THE TASK
Please transcribe the entries below without omitting a single character.

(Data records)
Content starts

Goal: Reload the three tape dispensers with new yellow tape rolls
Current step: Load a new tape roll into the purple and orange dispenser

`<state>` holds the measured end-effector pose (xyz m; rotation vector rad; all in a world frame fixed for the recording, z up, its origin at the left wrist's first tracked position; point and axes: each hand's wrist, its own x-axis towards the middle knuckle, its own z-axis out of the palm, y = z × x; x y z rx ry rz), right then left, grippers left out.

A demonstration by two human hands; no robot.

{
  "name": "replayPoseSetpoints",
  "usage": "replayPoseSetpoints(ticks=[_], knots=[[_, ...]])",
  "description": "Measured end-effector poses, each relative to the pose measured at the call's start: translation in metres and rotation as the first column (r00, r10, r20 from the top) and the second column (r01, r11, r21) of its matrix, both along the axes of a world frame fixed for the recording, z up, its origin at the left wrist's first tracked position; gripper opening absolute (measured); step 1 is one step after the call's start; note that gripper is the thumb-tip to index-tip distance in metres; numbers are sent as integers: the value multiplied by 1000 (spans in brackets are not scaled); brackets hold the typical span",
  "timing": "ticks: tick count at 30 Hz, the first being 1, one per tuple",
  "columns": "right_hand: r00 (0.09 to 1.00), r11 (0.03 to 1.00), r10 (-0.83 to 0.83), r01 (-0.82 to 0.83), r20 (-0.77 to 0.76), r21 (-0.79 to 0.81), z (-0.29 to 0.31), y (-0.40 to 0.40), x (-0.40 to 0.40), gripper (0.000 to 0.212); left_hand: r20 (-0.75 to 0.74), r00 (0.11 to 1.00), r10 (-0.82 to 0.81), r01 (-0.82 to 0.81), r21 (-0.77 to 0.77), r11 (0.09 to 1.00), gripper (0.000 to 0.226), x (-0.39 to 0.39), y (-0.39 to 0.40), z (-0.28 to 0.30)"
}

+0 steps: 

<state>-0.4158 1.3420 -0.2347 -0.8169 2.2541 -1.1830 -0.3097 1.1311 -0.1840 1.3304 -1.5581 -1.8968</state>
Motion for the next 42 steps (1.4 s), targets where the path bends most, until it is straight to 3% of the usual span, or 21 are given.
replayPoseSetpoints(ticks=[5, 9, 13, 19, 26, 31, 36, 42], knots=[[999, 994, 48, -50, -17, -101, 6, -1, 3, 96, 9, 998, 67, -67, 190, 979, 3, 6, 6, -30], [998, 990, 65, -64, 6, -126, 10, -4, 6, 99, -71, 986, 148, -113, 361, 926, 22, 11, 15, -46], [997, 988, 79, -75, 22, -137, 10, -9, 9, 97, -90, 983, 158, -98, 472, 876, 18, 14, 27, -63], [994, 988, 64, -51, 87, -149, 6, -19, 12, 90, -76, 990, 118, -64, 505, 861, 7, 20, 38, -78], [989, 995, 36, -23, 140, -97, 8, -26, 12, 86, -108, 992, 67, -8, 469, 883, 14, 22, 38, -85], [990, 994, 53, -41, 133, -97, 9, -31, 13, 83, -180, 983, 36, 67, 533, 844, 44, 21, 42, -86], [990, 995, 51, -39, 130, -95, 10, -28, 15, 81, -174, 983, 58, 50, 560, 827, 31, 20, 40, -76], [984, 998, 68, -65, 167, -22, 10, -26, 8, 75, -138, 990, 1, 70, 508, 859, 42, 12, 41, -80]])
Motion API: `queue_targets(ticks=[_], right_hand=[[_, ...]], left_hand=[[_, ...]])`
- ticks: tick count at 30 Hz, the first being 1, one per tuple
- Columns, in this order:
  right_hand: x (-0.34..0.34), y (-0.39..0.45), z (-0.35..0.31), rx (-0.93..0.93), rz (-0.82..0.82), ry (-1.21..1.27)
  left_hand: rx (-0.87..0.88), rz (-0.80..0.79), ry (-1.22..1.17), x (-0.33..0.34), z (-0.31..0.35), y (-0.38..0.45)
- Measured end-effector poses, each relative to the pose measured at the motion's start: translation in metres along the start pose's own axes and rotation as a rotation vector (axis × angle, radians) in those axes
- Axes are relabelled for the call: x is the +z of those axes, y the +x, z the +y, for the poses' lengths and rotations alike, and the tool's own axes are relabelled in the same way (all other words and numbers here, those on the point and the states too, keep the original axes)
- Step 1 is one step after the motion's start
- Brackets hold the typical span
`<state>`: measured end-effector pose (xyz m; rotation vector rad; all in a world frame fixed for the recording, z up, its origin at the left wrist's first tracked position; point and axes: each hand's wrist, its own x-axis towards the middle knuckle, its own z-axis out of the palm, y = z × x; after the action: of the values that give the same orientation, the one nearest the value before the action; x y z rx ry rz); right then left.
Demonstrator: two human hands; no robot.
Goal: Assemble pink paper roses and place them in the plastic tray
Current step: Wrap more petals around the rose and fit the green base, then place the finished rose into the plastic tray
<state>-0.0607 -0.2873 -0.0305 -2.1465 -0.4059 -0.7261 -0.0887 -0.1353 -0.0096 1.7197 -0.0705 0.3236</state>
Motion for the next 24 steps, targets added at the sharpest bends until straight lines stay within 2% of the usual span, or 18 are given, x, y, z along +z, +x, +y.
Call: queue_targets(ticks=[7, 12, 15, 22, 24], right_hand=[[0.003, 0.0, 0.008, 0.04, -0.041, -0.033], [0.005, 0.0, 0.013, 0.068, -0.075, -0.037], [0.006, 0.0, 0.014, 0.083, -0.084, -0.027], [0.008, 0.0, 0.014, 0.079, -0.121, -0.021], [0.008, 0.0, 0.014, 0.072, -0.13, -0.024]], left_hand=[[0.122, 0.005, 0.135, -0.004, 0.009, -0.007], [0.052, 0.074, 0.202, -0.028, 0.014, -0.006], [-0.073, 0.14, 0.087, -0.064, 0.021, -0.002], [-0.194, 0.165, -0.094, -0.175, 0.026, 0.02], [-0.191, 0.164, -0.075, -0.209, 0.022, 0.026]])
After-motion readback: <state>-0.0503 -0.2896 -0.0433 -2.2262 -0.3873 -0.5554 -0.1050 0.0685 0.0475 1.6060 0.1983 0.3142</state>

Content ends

EXERCISE RESULT
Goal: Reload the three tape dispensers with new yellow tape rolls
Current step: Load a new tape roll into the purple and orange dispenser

`<state>` holds the measured end-effector pose (xyz m; rotation vector rad; all in a world frame fixed for the recording, z up, its origin at the left wrist's first tracked position; point and axes: each hand's wrist, its own x-axis towards the middle knuckle, its own z-axis out of the palm, y = z × x; x y z rx ry rz), right then left, grippers left out.

A demonstration by two human hands; no robot.

{
  "name": "replayPoseSetpoints",
  "usage": "replayPoseSetpoints(ticks=[_], knots=[[_, ...]])",
  "description": "Measured end-effector poses, each relative to the pose measured at the call's start: translation in metres and rotation as the first column (r00, r10, r20 from the top) and the second column (r01, r11, r21) of its matrix, both along the axes of a world frame fixed for the recording, z up, its origin at the left wrist's first tracked position; gripper opening absolute (measured); step 1 is one step after the call's start; note that gripper is the thumb-tip to index-tip distance in metres; numbers are sent as integers: the value multiplied by 1000 (spans in brackets are not scaled); brackets hold the typical span",
  "timing": "ticks: tick count at 30 Hz, the first being 1, one per tuple",
  "columns": "right_hand: r00 (0.09 to 1.00), r11 (0.03 to 1.00), r10 (-0.83 to 0.83), r01 (-0.82 to 0.83), r20 (-0.77 to 0.76), r21 (-0.79 to 0.81), z (-0.29 to 0.31), y (-0.40 to 0.40), x (-0.40 to 0.40), gripper (0.000 to 0.212); left_hand: r20 (-0.75 to 0.74), r00 (0.11 to 1.00), r10 (-0.82 to 0.81), r01 (-0.82 to 0.81), r21 (-0.77 to 0.77), r11 (0.09 to 1.00), gripper (0.000 to 0.226), x (-0.39 to 0.39), y (-0.39 to 0.40), z (-0.28 to 0.30)"
}

+0 steps: 

<state>-0.4158 1.3420 -0.2347 -0.8169 2.2541 -1.1830 -0.3097 1.1311 -0.1840 1.3304 -1.5581 -1.8968</state>
Motion for the next 42 steps (1.4 s), targets where the path bends most, until it is straight to 3% of the usual span, or 21 are given.
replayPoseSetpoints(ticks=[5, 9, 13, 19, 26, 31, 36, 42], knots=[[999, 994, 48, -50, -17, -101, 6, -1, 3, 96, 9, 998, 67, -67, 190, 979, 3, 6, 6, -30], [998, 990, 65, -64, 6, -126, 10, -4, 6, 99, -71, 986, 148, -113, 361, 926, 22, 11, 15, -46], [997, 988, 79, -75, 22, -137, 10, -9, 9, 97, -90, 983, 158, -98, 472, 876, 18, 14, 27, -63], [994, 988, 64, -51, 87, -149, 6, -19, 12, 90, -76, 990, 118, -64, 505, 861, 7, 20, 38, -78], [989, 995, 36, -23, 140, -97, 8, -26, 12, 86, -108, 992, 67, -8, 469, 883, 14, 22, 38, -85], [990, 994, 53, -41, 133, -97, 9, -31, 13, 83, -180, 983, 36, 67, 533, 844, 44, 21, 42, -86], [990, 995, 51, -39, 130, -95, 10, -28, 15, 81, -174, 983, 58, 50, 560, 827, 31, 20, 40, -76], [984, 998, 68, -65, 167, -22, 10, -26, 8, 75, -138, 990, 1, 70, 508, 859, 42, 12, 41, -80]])
Motion API: `queue_targets(ticks=[_], right_hand=[[_, ...]], left_hand=[[_, ...]])`
- ticks: tick count at 30 Hz, the first being 1, one per tuple
- Columns, in this order:
  right_hand: x (-0.34..0.34), y (-0.39..0.45), z (-0.35..0.31), rx (-0.93..0.93), rz (-0.82..0.82), ry (-1.21..1.27)
  left_hand: rx (-0.87..0.88), rz (-0.80..0.79), ry (-1.22..1.17), x (-0.33..0.34), z (-0.31..0.35), y (-0.38..0.45)
- Measured end-effector poses, each relative to the pose measured at the motion's start: translation in metres along the start pose's own axes and rotation as a rotation vector (axis × angle, radians) in those axes
- Axes are relabelled for the call: x is the +z of those axes, y the +x, z the +y, for the poses' lengths and rotations alike, and the tool's own axes are relabelled in the same way (all other words and numbers here, those on the point and the states too, keep the original axes)
- Step 1 is one step after the motion's start
- Brackets hold the typical span
`<state>`: measured end-effector pose (xyz m; rotation vector rad; all in a world frame fixed for the recording, z up, its origin at the left wrist's first tracked position; point and axes: each hand's wrist, its own x-axis towards the middle knuckle, its own z-axis out of the palm, y = z × x; after the action: of the values that give the same orientation, the one nearest the value before the action; x y z rx ry rz); right then left.
Demonstrator: two human hands; no robot.
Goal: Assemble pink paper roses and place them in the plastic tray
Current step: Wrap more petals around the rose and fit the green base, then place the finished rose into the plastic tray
<state>-0.0607 -0.2873 -0.0305 -2.1465 -0.4059 -0.7261 -0.0887 -0.1353 -0.0096 1.7197 -0.0705 0.3236</state>
Motion for the next 24 steps, targets added at the sharpest bends until straight lines stay within 2% of the usual span, or 18 are given, x, y, z along +z, +x, +y.
Call: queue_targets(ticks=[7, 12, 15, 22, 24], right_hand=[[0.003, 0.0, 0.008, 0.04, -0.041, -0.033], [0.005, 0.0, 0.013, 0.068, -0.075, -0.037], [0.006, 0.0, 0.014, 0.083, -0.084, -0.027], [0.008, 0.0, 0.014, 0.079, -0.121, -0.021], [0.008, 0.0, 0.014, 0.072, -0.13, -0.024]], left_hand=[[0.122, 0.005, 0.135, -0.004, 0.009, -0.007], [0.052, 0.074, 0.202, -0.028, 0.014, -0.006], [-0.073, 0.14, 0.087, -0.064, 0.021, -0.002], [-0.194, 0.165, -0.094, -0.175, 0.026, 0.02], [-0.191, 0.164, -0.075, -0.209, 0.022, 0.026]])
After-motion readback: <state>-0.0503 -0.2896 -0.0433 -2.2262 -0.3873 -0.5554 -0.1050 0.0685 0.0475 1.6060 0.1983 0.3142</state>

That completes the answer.